Tanpa menyebut universitas mana, atau menyebutkan diri secara personal, ada trend baru yang mulai “membumi” di sejumah pencalonan pejabat, sebut saja seperti dalam pemilihan rektor. Pejabat itu berani mengeluarkan cost politic yang luar biasa. Cost politic ini, biasanya digunakan calon pejabat bersama tim untuk bersafari politik, lobi sana sini, hingga akhirnya menemukan titik nadir dalam sebuah kesepakatan politik.

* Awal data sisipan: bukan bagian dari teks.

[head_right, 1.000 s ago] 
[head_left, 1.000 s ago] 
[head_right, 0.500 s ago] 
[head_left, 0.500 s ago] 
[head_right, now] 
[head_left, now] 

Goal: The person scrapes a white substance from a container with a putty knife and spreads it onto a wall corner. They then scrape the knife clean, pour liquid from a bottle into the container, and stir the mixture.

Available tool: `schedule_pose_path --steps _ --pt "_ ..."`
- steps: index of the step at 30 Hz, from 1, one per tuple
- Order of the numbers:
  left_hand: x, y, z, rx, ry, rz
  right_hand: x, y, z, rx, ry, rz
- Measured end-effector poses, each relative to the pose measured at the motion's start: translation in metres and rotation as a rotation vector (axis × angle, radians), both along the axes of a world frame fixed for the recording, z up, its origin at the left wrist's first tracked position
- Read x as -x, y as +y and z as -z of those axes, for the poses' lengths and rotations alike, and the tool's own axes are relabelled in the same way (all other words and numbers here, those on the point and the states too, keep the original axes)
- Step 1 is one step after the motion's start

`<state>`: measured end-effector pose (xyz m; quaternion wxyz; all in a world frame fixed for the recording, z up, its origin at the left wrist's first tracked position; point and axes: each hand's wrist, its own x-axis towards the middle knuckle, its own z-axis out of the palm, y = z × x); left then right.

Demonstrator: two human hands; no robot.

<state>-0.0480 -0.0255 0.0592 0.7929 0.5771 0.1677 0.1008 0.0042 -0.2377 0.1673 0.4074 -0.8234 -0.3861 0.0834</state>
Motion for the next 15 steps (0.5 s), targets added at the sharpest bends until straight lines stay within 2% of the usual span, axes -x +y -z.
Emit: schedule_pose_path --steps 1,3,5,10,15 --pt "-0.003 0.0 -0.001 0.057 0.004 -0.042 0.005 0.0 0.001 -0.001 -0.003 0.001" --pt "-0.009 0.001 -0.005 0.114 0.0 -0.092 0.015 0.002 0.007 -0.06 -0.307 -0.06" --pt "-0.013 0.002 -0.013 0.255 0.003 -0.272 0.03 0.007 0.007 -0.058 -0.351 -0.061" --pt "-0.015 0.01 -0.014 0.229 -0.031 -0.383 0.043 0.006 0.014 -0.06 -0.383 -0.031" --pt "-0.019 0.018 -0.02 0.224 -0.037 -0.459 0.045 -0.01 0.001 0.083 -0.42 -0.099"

Ironisnya, ada pula pejabat yang berani mengorbankan moral akademiknya terlibat transaksi money politic, kesepakatan terjadi di belakang layar dan akhirnya prilaku tak bermoral itu tidak lagi mengindahkan moral akademik yang sebelumnya diproduksi oleh kampus. Sangat ironis lagi, sang pejabat yang sehari-hari bergelimabng mendidik mahasiswa di kampus, berani mengeluarkan miliaran rupiah demi mendapatkan jabatan “Istana” di kampusnya.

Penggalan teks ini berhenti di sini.